These figures show the computation flow for converting glyphs to the language observation. Figure 2a shows how for each glyph we compute the distance, direction and entity strings to produce a triple. Figure 2b shows the mapping for the collection of triples to the language observation, with example data on the right-hand side.

Figure 3

In this figure, the player is represented by the @ symbol in the center. The color bands around the player represent distances, that are defined in the legend on the right. Glyphs that lie on cardinal or inter-cardinal directions (e.g. north, northeast, east) are defined as being in the direction they lie on. Glyphs that are located between the cardinal and inter-cardinal directions are assigned the direction of the direction band they fall within (e.g. northnortheast), regardless of their exact position within the band. Using this chart we can see how for any glyph position, the distances and directions can be quantized to text relative to the player.

Figure 4

The screen in Figure 4a shows the glyphs included in the language observation listed in Figure 4b. The elements and rays from the Visual View are indicated with red, and the elements from the Fullscreen View are indicated with blue.

Visual View

Despite utilizing a compact language representation the screen size of 1659 means that an exhaustive description of every glyph would be enormous. To address this we draw inspiration from the unconscious and conscious bandwidth of the brain. The eyes process orders of magnitude more information unconsciously compared to what can be read consciously []. The limited information throughput when reading compared to a visual input implies that for the representations to be interpreted in a similar time frame (at least for a human) we should keep only the salient information and discard the rest. Discarding information in the input and reducing the environment’s observability will negatively impact the performance of an optimal agent. However, the objective of this work is to build an environment that enables the agent to find a solution, not necessarily the optimal one.

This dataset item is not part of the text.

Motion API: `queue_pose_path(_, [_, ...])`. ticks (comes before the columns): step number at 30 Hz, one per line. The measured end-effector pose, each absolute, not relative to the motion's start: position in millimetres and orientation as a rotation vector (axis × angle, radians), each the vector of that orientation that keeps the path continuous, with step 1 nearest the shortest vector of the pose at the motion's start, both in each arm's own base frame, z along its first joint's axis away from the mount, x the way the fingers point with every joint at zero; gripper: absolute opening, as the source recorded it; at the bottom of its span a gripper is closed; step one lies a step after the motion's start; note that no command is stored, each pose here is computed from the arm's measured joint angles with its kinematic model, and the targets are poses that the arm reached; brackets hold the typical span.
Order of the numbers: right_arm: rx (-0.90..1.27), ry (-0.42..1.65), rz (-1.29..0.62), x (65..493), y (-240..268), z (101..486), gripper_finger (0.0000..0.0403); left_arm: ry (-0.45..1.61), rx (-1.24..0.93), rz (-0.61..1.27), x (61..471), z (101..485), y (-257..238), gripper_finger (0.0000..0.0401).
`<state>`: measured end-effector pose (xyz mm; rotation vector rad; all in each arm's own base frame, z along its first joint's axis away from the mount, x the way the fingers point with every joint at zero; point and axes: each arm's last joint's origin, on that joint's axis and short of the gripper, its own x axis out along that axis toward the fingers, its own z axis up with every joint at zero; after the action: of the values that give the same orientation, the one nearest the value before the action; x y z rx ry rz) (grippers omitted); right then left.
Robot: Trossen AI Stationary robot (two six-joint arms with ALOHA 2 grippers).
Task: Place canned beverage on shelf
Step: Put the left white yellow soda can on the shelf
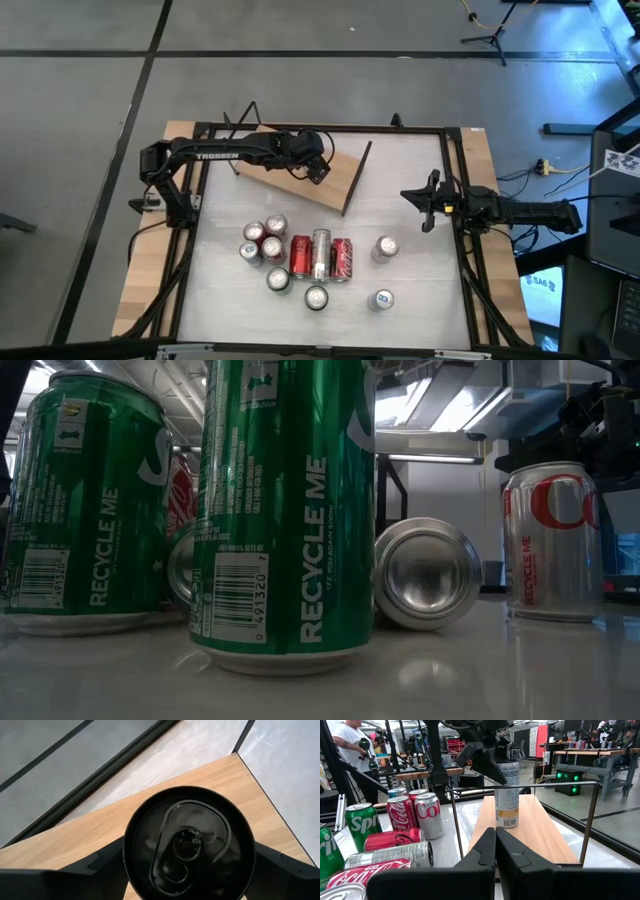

Discarding unnecessary information is achieved using Views, which capture specific glyphs based on rules. Currently, the wrapper has two views defined, the Fullscreen View and the Visual View. It is possible to add more Views by following the same design pattern.

Fullscreen View

This View captures all glyphs that are not floors, walls, or unexplored tiles. This process discards the majority of the information on the screen but retains the important items of interest, such as monsters, items, waypoints, etc. Using the Fullscreen View alone may potentially be enough to make progress on the game, but the exclusion of obstacles has disadvantages the Visual View tries to address.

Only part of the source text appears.